Kegemaran importasi berbagai kebutuhan bangsa ini hendaknya dievaluasi secara menyeluruh. Terlebih lagi seringkali terjadi polemik antarintansi pemerintah sendiri, seperti dalam importasi beras polemik antara Kementerian Pertanian dan Bulog serta importasi kereta bekas antara PT KCI dan Kemenperin. Polemik antarinstansi pemerintah menunjukkan para panyelenggara negara belum satu visi pentingnya membangun kemandirian bangsa. Seharusnya, Indonesia menjadi bangsa yang mandiri sebagaimana cita-cita founding fathers Bung Karno bahwa Indonesia harus berdaulat dalam bidang politik, berdikari dalam bidang ekonomi, dan berkepribadian dalam bidang kebudayaan.
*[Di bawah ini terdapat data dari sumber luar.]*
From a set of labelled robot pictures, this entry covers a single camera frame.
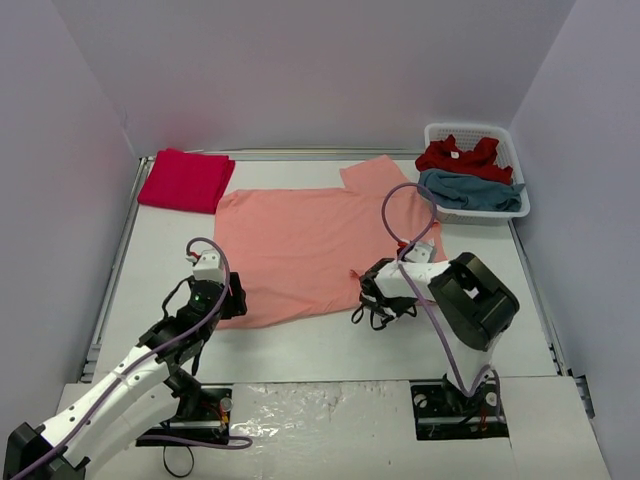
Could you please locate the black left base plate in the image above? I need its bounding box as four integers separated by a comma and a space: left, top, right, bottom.
135, 385, 233, 447

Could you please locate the white plastic laundry basket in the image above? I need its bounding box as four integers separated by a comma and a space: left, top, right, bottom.
415, 123, 530, 225

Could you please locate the dark red t-shirt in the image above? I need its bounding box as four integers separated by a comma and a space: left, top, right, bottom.
415, 135, 513, 185

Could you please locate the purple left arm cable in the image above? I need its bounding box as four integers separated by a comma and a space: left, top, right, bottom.
9, 236, 254, 480

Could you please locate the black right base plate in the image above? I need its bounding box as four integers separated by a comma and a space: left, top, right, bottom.
410, 378, 509, 441

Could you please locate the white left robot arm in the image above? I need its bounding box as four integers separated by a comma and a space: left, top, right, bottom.
2, 267, 247, 479

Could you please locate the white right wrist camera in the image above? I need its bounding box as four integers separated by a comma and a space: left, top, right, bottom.
398, 240, 437, 263

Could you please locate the salmon pink t-shirt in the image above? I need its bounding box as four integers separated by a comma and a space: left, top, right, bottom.
214, 155, 446, 330

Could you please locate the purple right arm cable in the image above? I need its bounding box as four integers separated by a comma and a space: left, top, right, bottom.
381, 183, 504, 421

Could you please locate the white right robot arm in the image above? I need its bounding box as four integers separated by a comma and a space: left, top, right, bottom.
352, 250, 520, 413

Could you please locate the blue-grey t-shirt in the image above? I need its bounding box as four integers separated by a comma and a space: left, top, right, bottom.
419, 168, 525, 212

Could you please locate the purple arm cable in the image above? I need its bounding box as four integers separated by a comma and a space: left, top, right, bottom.
9, 236, 254, 480
381, 183, 504, 421

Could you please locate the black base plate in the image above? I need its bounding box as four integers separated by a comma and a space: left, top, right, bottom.
135, 385, 233, 447
410, 378, 509, 441

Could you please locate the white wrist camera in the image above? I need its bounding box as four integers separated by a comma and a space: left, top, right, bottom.
398, 240, 437, 263
186, 249, 225, 283

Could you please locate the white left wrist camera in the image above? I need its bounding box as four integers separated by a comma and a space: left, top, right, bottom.
186, 249, 225, 283

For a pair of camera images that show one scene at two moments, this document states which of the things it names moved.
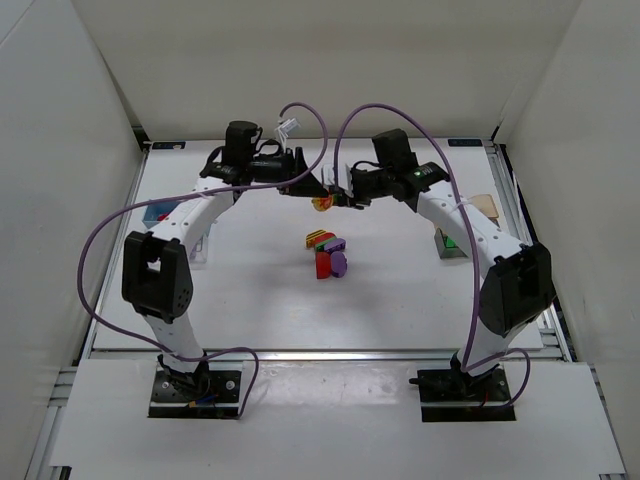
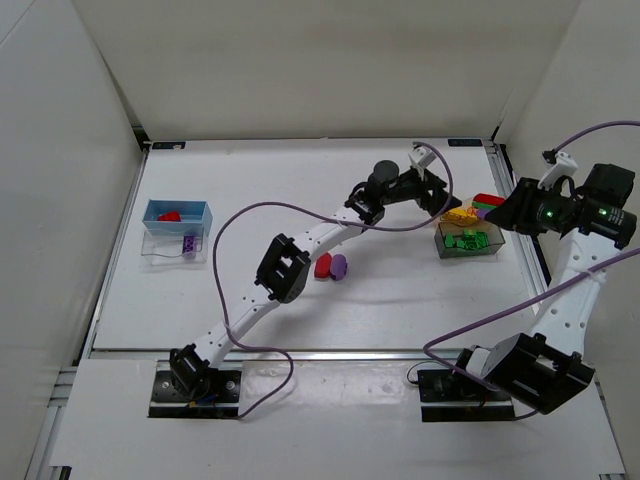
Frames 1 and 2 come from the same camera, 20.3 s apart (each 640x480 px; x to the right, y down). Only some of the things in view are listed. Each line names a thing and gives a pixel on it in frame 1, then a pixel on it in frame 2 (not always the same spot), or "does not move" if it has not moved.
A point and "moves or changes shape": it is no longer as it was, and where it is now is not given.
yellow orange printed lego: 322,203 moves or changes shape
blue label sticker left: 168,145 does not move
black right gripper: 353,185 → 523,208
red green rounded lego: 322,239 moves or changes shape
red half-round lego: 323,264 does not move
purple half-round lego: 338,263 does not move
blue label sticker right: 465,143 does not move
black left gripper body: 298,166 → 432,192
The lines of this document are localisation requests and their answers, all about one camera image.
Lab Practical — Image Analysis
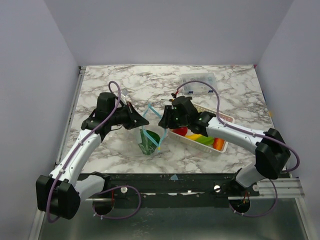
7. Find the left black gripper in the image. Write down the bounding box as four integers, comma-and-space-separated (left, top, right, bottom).
109, 101, 150, 130

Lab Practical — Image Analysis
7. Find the clear zip top bag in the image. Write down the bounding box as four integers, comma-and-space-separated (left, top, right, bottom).
136, 103, 167, 156

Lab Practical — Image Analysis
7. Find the green toy leafy vegetable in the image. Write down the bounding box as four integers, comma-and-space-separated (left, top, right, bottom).
137, 129, 161, 155

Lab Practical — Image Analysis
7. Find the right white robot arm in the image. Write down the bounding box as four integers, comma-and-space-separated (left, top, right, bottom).
158, 96, 291, 196

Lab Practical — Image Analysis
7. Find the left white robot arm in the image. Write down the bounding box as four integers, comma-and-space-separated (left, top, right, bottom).
35, 92, 149, 220

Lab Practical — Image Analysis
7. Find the red yellow toy apple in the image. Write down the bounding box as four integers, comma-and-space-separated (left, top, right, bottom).
172, 127, 188, 137

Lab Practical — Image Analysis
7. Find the yellow toy banana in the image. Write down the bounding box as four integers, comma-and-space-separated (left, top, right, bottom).
185, 134, 202, 141

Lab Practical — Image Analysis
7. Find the clear plastic screw box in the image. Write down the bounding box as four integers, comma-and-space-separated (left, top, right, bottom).
179, 72, 218, 95

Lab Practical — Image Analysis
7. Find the orange red toy fruit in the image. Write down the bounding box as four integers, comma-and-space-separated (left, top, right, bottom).
212, 138, 225, 151

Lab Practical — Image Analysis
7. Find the white perforated plastic basket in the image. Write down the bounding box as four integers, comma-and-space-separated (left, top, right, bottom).
167, 102, 236, 154

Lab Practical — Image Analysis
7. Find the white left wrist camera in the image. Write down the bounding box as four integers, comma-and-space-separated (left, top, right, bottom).
121, 89, 129, 99

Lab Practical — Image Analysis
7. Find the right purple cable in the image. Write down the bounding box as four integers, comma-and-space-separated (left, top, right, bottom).
174, 80, 301, 218

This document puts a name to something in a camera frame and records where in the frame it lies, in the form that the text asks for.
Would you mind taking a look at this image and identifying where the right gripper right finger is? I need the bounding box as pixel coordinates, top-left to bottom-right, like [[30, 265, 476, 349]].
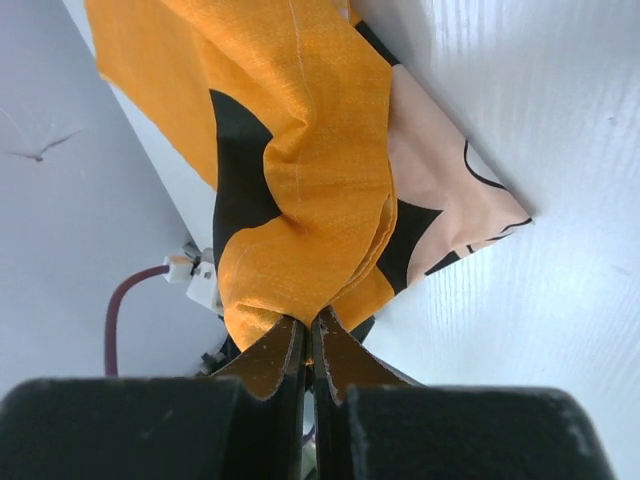
[[310, 307, 419, 479]]

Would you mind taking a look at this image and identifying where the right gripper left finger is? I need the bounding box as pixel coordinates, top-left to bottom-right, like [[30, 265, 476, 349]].
[[214, 317, 306, 479]]

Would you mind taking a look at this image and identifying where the orange Mickey Mouse cloth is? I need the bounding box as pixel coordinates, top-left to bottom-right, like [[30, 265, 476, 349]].
[[85, 1, 530, 349]]

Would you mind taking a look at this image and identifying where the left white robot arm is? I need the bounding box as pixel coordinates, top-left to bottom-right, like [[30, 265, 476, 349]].
[[163, 242, 223, 321]]

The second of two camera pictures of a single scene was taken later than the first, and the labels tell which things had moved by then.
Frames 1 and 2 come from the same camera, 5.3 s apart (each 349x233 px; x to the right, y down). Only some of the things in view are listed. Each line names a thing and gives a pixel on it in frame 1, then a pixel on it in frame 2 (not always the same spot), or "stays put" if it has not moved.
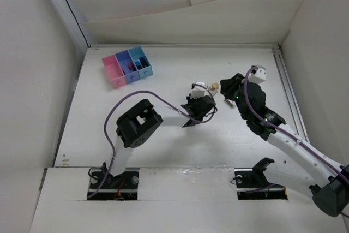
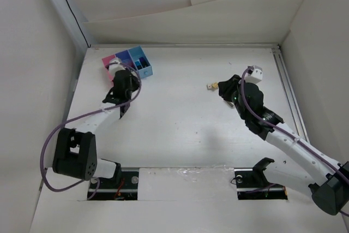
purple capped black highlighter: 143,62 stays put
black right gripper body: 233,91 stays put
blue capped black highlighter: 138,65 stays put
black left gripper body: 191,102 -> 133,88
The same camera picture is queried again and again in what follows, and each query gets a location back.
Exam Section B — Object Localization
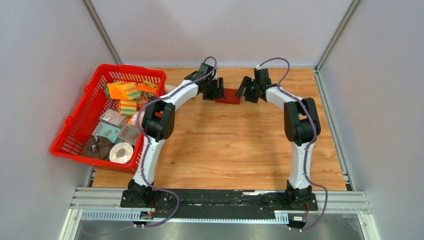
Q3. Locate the grey pink packet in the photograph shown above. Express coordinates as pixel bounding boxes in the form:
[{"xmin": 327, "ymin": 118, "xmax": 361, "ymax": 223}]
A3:
[{"xmin": 118, "ymin": 124, "xmax": 141, "ymax": 146}]

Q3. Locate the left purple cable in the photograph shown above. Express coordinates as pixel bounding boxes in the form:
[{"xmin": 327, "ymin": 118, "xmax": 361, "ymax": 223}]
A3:
[{"xmin": 132, "ymin": 56, "xmax": 219, "ymax": 229}]

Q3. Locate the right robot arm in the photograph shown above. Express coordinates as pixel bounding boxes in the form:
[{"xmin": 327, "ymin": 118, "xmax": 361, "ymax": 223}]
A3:
[{"xmin": 235, "ymin": 68, "xmax": 321, "ymax": 210}]

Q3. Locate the purple cable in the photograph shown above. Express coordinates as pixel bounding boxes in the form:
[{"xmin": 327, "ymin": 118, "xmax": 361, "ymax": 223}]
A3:
[
  {"xmin": 132, "ymin": 56, "xmax": 219, "ymax": 229},
  {"xmin": 256, "ymin": 57, "xmax": 329, "ymax": 233}
]

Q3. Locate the teal packet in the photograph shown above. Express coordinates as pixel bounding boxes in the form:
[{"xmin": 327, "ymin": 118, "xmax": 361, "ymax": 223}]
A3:
[{"xmin": 91, "ymin": 122, "xmax": 121, "ymax": 144}]

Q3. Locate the pink white carton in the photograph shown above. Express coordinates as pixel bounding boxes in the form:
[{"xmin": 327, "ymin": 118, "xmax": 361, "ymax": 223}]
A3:
[{"xmin": 127, "ymin": 110, "xmax": 145, "ymax": 128}]

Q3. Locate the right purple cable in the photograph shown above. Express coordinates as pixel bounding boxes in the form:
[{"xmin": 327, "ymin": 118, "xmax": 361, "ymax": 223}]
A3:
[{"xmin": 256, "ymin": 57, "xmax": 329, "ymax": 233}]

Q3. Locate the white radish toy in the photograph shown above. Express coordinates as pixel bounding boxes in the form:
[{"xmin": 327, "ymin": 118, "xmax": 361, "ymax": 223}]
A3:
[{"xmin": 164, "ymin": 84, "xmax": 176, "ymax": 94}]

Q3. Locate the orange sponge pack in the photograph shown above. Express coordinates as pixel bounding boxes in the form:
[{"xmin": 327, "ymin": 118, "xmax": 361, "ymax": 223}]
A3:
[
  {"xmin": 116, "ymin": 100, "xmax": 137, "ymax": 116},
  {"xmin": 104, "ymin": 81, "xmax": 141, "ymax": 100}
]

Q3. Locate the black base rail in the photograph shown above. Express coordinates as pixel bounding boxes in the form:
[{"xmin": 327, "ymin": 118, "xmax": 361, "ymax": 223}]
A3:
[{"xmin": 120, "ymin": 189, "xmax": 318, "ymax": 220}]

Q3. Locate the orange sponge pack upper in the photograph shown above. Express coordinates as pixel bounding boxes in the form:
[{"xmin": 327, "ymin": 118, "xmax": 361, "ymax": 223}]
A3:
[{"xmin": 104, "ymin": 81, "xmax": 141, "ymax": 100}]

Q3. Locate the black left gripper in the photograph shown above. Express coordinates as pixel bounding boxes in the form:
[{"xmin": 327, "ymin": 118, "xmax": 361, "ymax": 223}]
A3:
[{"xmin": 202, "ymin": 77, "xmax": 226, "ymax": 101}]

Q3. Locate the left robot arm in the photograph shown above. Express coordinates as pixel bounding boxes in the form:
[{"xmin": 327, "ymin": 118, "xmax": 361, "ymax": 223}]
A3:
[{"xmin": 127, "ymin": 63, "xmax": 219, "ymax": 208}]

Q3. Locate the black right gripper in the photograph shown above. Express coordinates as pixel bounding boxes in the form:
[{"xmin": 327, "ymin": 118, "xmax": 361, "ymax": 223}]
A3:
[{"xmin": 235, "ymin": 75, "xmax": 261, "ymax": 103}]

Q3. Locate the orange sponge pack lower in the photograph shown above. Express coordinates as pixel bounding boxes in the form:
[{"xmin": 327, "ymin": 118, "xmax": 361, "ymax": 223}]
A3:
[{"xmin": 116, "ymin": 100, "xmax": 137, "ymax": 116}]

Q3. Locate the orange snack box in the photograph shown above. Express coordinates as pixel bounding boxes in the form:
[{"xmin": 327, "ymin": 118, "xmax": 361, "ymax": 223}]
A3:
[{"xmin": 136, "ymin": 81, "xmax": 158, "ymax": 111}]

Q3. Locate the red paper box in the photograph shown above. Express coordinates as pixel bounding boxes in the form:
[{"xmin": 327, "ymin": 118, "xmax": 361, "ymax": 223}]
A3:
[{"xmin": 214, "ymin": 88, "xmax": 241, "ymax": 105}]

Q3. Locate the brown pouch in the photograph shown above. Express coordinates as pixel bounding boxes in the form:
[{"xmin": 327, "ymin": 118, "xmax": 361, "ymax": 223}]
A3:
[{"xmin": 81, "ymin": 136, "xmax": 115, "ymax": 160}]

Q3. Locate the white tape roll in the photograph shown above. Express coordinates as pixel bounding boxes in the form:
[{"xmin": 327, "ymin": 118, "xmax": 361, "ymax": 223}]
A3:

Selain itu, maraknya importasi pakaian bekas juga memukul industri pakaian dalam negeri. Importasi pakaian bekas disebut illegal, tapi nyaris tak terbendung karena importasi tersebut juga melalui pelabuhan-pelabuhan besar yang seharusnya sangat mudah dideteksi aparat Bea Cukai. Hentikan keranjingan importasi. Waspadai pemburu rente di balik importasi. Gerakan Nasional Bangga Buatan Indonesia jangan cuma slogan tanpa makna.